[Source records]
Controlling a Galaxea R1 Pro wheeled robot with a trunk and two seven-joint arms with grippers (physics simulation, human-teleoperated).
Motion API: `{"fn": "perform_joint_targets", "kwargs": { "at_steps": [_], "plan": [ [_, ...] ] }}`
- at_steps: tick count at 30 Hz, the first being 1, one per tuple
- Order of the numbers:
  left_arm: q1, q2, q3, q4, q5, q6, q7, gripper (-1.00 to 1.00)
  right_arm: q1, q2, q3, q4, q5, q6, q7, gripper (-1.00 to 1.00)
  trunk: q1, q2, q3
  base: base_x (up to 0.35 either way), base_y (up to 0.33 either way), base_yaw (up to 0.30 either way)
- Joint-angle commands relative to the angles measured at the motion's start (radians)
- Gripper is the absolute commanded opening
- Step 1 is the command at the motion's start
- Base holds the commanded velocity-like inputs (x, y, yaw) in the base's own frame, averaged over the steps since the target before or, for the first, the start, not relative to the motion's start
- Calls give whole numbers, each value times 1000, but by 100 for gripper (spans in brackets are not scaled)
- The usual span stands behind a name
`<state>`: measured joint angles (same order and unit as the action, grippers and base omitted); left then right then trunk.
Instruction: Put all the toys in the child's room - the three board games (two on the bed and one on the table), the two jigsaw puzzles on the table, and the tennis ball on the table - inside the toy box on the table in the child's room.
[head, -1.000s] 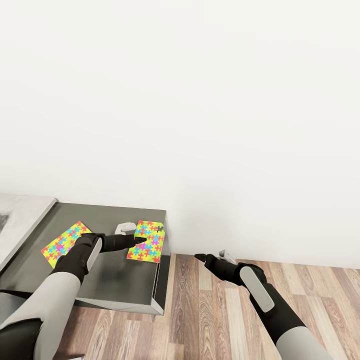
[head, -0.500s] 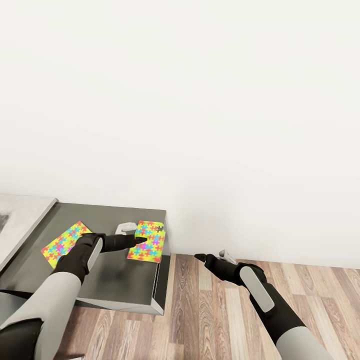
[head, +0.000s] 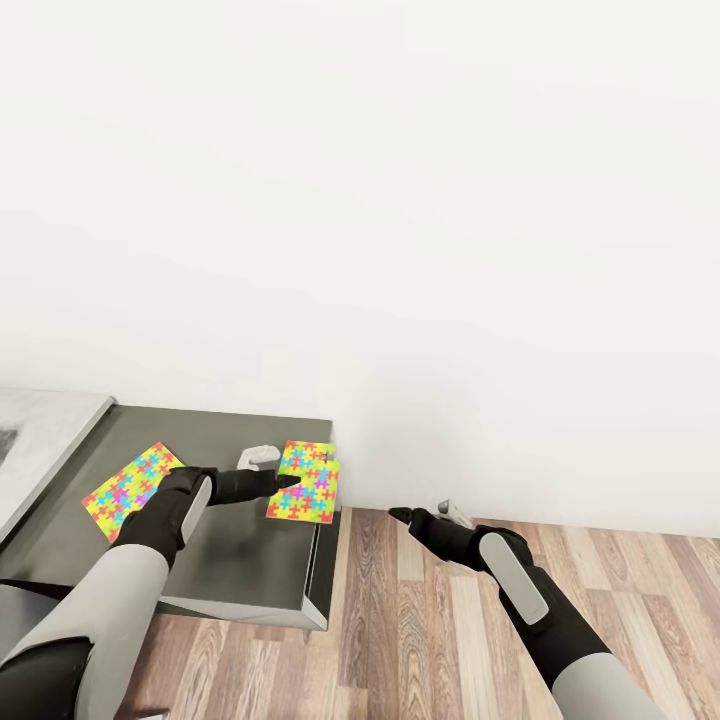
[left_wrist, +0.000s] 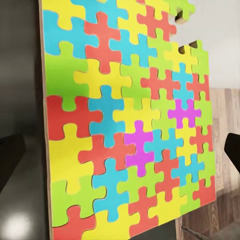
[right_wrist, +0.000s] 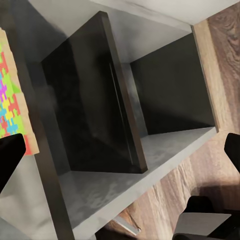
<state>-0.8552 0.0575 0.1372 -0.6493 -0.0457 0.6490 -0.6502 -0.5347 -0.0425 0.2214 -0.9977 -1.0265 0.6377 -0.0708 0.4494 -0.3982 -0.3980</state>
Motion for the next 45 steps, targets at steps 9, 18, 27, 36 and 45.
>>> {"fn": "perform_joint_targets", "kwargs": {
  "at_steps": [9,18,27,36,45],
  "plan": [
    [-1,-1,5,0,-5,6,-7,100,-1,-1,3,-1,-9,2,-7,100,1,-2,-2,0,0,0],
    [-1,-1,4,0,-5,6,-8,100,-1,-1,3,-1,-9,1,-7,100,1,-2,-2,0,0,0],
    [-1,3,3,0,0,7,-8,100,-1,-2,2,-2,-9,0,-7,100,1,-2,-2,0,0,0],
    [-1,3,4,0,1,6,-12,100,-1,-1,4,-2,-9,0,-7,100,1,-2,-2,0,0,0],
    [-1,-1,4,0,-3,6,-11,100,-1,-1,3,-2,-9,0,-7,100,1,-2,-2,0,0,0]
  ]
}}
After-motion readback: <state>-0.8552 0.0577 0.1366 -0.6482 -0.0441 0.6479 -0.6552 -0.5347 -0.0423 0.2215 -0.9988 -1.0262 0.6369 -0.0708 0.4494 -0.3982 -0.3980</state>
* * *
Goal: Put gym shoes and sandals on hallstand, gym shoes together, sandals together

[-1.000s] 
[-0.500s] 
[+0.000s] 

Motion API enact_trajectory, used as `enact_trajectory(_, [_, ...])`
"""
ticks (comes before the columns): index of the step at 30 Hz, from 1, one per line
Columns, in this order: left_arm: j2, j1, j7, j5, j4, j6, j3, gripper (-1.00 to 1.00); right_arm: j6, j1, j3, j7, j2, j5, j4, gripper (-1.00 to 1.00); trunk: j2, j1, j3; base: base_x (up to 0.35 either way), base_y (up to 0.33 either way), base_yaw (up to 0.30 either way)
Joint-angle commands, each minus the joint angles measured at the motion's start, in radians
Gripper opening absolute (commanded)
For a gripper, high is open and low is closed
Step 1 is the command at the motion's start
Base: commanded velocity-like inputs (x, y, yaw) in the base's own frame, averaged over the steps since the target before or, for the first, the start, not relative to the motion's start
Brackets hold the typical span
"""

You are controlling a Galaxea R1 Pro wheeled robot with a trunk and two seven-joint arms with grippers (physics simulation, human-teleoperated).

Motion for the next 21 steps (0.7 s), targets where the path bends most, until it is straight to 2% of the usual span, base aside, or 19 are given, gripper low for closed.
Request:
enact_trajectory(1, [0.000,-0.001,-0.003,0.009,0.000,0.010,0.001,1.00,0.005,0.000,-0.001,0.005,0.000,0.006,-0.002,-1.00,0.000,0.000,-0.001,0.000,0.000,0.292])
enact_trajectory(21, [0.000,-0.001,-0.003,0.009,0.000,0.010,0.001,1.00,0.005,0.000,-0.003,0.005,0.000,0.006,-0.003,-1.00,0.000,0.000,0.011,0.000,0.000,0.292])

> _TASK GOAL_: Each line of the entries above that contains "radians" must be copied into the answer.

> _PROBLEM SOLUTION_:
- Joint-angle commands relative to the angles measured at the motion's start (radians)
Joint-angle commands, each minus the joint angles measured at the motion's start, in radians

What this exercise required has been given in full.